One of the problems in more effectively using Visible Light Communication to send data wirelessly involves line of sight interference. The data transmission stops whenever people's movements, shadows or other obstacles block the light.
Previous research mostly involved electrical engineering uses and focused on a single VLC link. Few, if any, studies focused on VLC's practical systems and networking problems and new applications.
This current research hopes to bridge this gap from a computer science perspective. One of the goals is to solve the practical challenges in using an array of VLC links to provide always-on network connectivity.
iVLC Smart Space is created by lights on the ceiling integrated with power line communication to transmit data to smart devices. Light sensors on the floor collect light luminance data. This enables sensing user movement and gestures using VLC. (Credit: Dartmouth University)
The idea of using light for data communication has been around for a while. In ancient times the beacon was a much simpler form of light communication. In recent years we have seen a huge breakthrough in achieving higher payloads in using communication with light, according to Zhou.
The visible light communication project involves testing the use of light for human sensing. Imagine you are in a room with typical ceiling lighting fixtures. Each light fixture has sensors that can detect the presence of people. These sensors can detect human behavior and identify gestures, she explained.
That ability can go a long way to reduce the drain on bandwidth occurring in other forms of wireless communication as user demands for connectivity keeps increasing exponentially.
"The use of light will be one more alternative or additional technology. Lighting is ubiquitous. It has better security parameters as well," said Zhou.
Less Bandwidth Plus More Security
All of the communication lines with visible light communication are confined within a single room. The field of communication will not go beyond a single room.
This delivery method is different than WiFi and other wireless technologies. It makes the light communication more secure and compelling to others, explained Zhou.
"This will allow new designs on human interaction. This will augment all the existing wireless technologies. The goal is not to use it as a replacement for Bluetooth and WiFi and such," she said.
Another benefit is the lack of bandwidth limitations since the light beams are contained within a walled area. The contained area eliminates a large number of users sharing the communications from a small amount of light, Zhou added.
The unlimited supply of light already in use means that the lighting delivery method will result in a much higher capacity than WiFi. Plus, the light spectrum is much wider than WiFi.
"The light spectrum has 2,000 times the bandwidth of all of the other wireless [spectra]. That is a huge amount of bandwidth that we can potentially use," said Zhou.

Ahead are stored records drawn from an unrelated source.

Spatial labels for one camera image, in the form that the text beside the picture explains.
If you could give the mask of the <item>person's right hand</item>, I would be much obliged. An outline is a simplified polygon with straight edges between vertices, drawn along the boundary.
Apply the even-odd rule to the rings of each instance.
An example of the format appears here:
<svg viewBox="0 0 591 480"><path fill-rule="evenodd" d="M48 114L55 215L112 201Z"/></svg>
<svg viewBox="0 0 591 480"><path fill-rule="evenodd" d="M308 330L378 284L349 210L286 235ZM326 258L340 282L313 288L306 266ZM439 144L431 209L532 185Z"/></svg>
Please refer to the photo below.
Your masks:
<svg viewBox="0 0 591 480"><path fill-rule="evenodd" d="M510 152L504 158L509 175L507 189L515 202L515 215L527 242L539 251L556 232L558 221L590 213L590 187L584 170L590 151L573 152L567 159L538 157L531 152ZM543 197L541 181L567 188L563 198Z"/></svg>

The concept involving the use of visible light to communicate is similar to technology that uses the power grid to create a conduit for computer networking. That similarity lies in the sense that both approaches use an existing infrastructure.
"That provides additional functionality of transmitting data and sensing human events. However, the specific terminology might be different," she noted.
The Dartmouth research is funded by a grant of US$500,000 from the National Science Foundation (NSF) issued in October. It will help pay for potential solutions to the battery and bandwidth drain caused by always-on Internet connectivity.
Mobile devices and the latest wearable devices continually seeking connectivity can deplete a device's battery very quickly. VLC can help offload some of this searching to the phone's WiFi radio connection circuits.
This alternative would need much less energy than is now consumed by the central processor in the mobile device that normally carries out this function. That would allow the device to obtain maximal wireless connectivity and consume much lower energy cost, explained Zhou.